*** AVAILABLE DATA Section Begins ***
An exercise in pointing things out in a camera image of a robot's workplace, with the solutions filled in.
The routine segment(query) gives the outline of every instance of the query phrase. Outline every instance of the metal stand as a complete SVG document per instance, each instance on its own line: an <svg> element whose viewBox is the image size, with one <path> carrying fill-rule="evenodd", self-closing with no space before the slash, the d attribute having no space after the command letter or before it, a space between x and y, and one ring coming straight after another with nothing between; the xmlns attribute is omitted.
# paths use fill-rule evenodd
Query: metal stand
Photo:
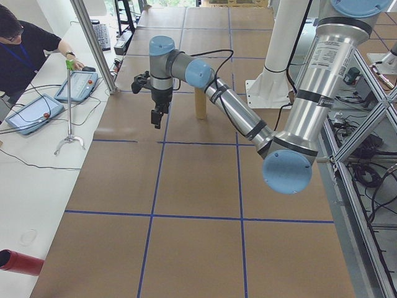
<svg viewBox="0 0 397 298"><path fill-rule="evenodd" d="M72 131L72 99L71 99L71 80L70 80L70 71L73 69L73 62L70 60L66 61L66 66L68 67L68 136L64 138L56 147L54 155L57 155L61 147L66 143L72 143L74 141L79 141L82 148L85 150L84 141L81 137L76 137L73 135Z"/></svg>

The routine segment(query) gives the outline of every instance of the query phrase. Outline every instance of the red cylinder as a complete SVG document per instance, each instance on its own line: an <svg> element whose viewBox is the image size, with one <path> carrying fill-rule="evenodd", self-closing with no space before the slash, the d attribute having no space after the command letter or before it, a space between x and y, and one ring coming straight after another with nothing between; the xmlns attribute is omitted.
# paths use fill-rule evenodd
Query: red cylinder
<svg viewBox="0 0 397 298"><path fill-rule="evenodd" d="M44 260L24 255L12 250L0 251L0 269L22 274L38 276Z"/></svg>

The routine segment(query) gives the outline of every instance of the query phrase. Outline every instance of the white desk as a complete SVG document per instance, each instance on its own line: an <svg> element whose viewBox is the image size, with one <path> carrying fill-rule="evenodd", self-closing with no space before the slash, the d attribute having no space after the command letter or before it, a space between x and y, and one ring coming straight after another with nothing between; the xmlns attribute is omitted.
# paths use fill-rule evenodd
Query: white desk
<svg viewBox="0 0 397 298"><path fill-rule="evenodd" d="M72 24L64 39L85 65L98 70L79 24ZM111 40L114 45L115 32L111 34ZM112 66L116 57L113 49L104 52L104 55L109 67ZM65 58L60 53L54 53L50 55L32 84L61 84L66 77ZM57 90L58 88L39 89L40 93L50 96ZM79 142L73 142L63 145L58 156L54 155L58 143L68 135L67 121L59 120L51 121L27 137L19 133L0 135L0 140L4 142L1 149L30 164L80 168L109 96L104 82L101 82L92 96L97 99L86 99L75 107L72 113L72 122L80 124L100 101L99 106L82 126L73 127L73 133L83 138L86 150L81 148ZM35 91L29 91L18 103L27 104L37 97ZM56 117L65 120L67 118L67 112ZM8 128L10 127L5 122L0 125L2 131ZM15 250L45 259L79 171L34 168L3 152L0 152L0 169L0 250ZM0 271L1 297L27 298L36 281L37 277L34 276Z"/></svg>

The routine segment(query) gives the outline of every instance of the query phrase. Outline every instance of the mouse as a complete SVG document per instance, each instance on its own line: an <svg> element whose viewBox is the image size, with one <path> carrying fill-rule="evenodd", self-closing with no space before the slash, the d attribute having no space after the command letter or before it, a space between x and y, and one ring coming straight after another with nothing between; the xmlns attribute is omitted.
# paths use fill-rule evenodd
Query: mouse
<svg viewBox="0 0 397 298"><path fill-rule="evenodd" d="M91 71L91 72L95 72L95 68L93 68L93 67L90 67L90 66L85 66L85 67L83 67L82 69L81 69L82 71Z"/></svg>

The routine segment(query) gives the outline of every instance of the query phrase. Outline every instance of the robotic arm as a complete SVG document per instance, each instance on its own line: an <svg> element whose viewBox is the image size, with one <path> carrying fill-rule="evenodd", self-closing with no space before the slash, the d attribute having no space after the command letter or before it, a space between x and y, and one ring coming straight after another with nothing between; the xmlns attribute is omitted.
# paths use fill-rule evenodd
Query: robotic arm
<svg viewBox="0 0 397 298"><path fill-rule="evenodd" d="M332 107L338 85L357 46L368 40L377 15L390 0L322 0L316 44L308 59L285 128L274 132L218 78L202 60L175 48L165 36L151 39L150 73L134 78L132 91L151 90L156 107L151 121L160 128L161 117L168 113L173 78L201 89L226 114L236 129L256 146L264 159L265 182L275 191L293 194L307 187L311 165L317 153L317 139Z"/></svg>
*** AVAILABLE DATA Section Ends ***
## WHAT IS BEING ASKED
Word for word, print out all of the records above; pass over the pictures.

## TASK ANSWER
An exercise in pointing things out in a camera image of a robot's workplace, with the solutions filled in.
The routine segment(query) gives the outline of every instance of the query phrase. Outline every instance of the metal stand as a complete SVG document per instance, each instance on its own line: an <svg> element whose viewBox is the image size, with one <path> carrying fill-rule="evenodd", self-closing with no space before the slash, the d attribute having no space after the command letter or before it, a space between x and y, and one ring coming straight after another with nothing between; the xmlns attribute is omitted.
# paths use fill-rule evenodd
Query: metal stand
Photo:
<svg viewBox="0 0 397 298"><path fill-rule="evenodd" d="M72 131L72 99L71 99L71 80L70 80L70 71L73 69L73 62L70 60L66 61L66 66L68 67L68 136L64 138L56 147L54 155L57 155L61 147L66 143L72 143L74 141L79 141L82 148L85 150L84 141L81 137L76 137L73 135Z"/></svg>

The routine segment(query) gives the outline of every instance of the query phrase. Outline every instance of the red cylinder as a complete SVG document per instance, each instance on its own line: an <svg> element whose viewBox is the image size, with one <path> carrying fill-rule="evenodd", self-closing with no space before the slash, the d attribute having no space after the command letter or before it, a space between x and y, and one ring coming straight after another with nothing between; the xmlns attribute is omitted.
# paths use fill-rule evenodd
Query: red cylinder
<svg viewBox="0 0 397 298"><path fill-rule="evenodd" d="M44 260L24 255L12 250L0 251L0 269L22 274L38 276Z"/></svg>

The routine segment(query) gives the outline of every instance of the query phrase. Outline every instance of the white desk as a complete SVG document per instance, each instance on its own line: an <svg> element whose viewBox is the image size, with one <path> carrying fill-rule="evenodd", self-closing with no space before the slash, the d attribute having no space after the command letter or before it, a space between x and y, and one ring coming straight after another with nothing between; the xmlns attribute is omitted.
# paths use fill-rule evenodd
Query: white desk
<svg viewBox="0 0 397 298"><path fill-rule="evenodd" d="M72 24L64 39L85 65L98 70L79 24ZM111 40L114 45L115 32L111 34ZM112 66L116 57L113 49L104 52L104 55L109 67ZM65 58L60 53L54 53L50 55L32 84L61 84L66 77ZM57 90L58 88L39 89L40 93L50 96ZM79 142L73 142L63 145L58 156L54 155L58 143L68 135L67 121L59 120L51 121L27 137L19 133L0 135L0 140L4 142L1 149L30 164L80 168L109 96L104 82L101 82L92 96L97 99L86 99L75 107L72 113L72 122L80 124L100 101L99 106L82 126L73 127L73 133L83 138L86 150L81 148ZM35 91L29 91L18 103L27 104L37 97ZM56 117L65 120L67 118L67 112ZM8 128L10 127L5 122L0 125L2 131ZM15 250L45 259L79 171L34 168L3 152L0 152L0 169L0 250ZM0 271L1 297L27 298L36 281L37 277L34 276Z"/></svg>

The routine segment(query) gives the outline of every instance of the query phrase. Outline every instance of the mouse as a complete SVG document per instance, each instance on its own line: an <svg> element whose viewBox is the image size, with one <path> carrying fill-rule="evenodd", self-closing with no space before the slash, the d attribute having no space after the command letter or before it, a space between x and y, and one ring coming straight after another with nothing between; the xmlns attribute is omitted.
# paths use fill-rule evenodd
Query: mouse
<svg viewBox="0 0 397 298"><path fill-rule="evenodd" d="M91 71L91 72L95 72L95 68L93 68L93 67L90 67L90 66L85 66L85 67L83 67L82 69L81 69L82 71Z"/></svg>

The routine segment(query) gives the outline of every instance of the query phrase. Outline every instance of the robotic arm as a complete SVG document per instance, each instance on its own line: an <svg> element whose viewBox is the image size, with one <path> carrying fill-rule="evenodd", self-closing with no space before the slash, the d attribute having no space after the command letter or before it, a space between x and y, and one ring coming straight after another with nothing between; the xmlns attribute is omitted.
# paths use fill-rule evenodd
Query: robotic arm
<svg viewBox="0 0 397 298"><path fill-rule="evenodd" d="M332 107L338 85L357 46L368 40L377 15L390 0L322 0L316 44L308 59L285 128L274 132L218 78L202 60L175 48L165 36L151 39L150 73L134 78L132 91L151 90L156 107L151 121L160 128L161 117L168 113L173 78L201 89L226 114L236 129L256 146L264 159L265 182L275 191L293 194L307 187L311 165L317 153L317 139Z"/></svg>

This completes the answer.